Return the listing below word for word.

----------------

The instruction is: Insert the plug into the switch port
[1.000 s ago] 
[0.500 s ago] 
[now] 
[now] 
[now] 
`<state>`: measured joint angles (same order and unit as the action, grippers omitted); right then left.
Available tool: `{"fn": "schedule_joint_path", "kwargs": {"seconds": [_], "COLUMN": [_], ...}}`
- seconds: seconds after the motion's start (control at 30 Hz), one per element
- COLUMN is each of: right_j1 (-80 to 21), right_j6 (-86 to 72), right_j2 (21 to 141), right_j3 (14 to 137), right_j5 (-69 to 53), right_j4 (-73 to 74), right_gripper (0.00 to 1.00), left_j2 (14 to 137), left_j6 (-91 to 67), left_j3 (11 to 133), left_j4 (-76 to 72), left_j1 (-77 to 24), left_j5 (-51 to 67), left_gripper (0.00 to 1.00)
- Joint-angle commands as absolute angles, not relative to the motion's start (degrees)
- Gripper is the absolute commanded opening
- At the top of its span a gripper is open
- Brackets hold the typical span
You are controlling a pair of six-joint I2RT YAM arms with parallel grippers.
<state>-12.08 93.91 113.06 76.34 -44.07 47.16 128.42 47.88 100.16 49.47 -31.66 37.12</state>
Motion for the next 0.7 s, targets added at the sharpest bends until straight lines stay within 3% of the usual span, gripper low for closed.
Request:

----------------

Reply to the task →
The instruction is: Insert the plug into the switch port
[1.000 s ago] 
[0.500 s ago] 
[now] 
[now] 
[now] 
`<state>`: measured joint angles (same order and unit as the action, grippers omitted); right then left.
Available tool: `{"fn": "schedule_joint_path", "kwargs": {"seconds": [_], "COLUMN": [_], ...}}`
- seconds: seconds after the motion's start (control at 30 Hz), one per element
- COLUMN is each of: right_j1 (-80 to 21), right_j6 (-86 to 72), right_j2 (21 to 141), right_j3 (14 to 137), right_j5 (-69 to 53), right_j4 (-73 to 74), right_gripper (0.00 to 1.00), left_j2 (14 to 137), left_j6 (-91 to 67), left_j3 (11 to 133), left_j4 (-76 to 72), left_j1 (-77 to 24), left_j5 (-51 to 67), left_gripper (0.00 to 1.00)
- Joint-angle commands as absolute angles, not relative to the motion's start (degrees)
- Gripper is the absolute commanded opening
- At the top of its span a gripper is open
- Brackets hold the typical span
You are controlling a pair of six-joint I2RT YAM arms with parallel grippers.
<state>-12.08 93.91 113.06 76.34 -44.07 47.16 128.42 47.88 100.16 49.47 -31.66 37.12</state>
Motion for the next 0.7 s, targets added at the sharpest bends until straight lines stay within 3% of the usual span, gripper low for closed.
Request:

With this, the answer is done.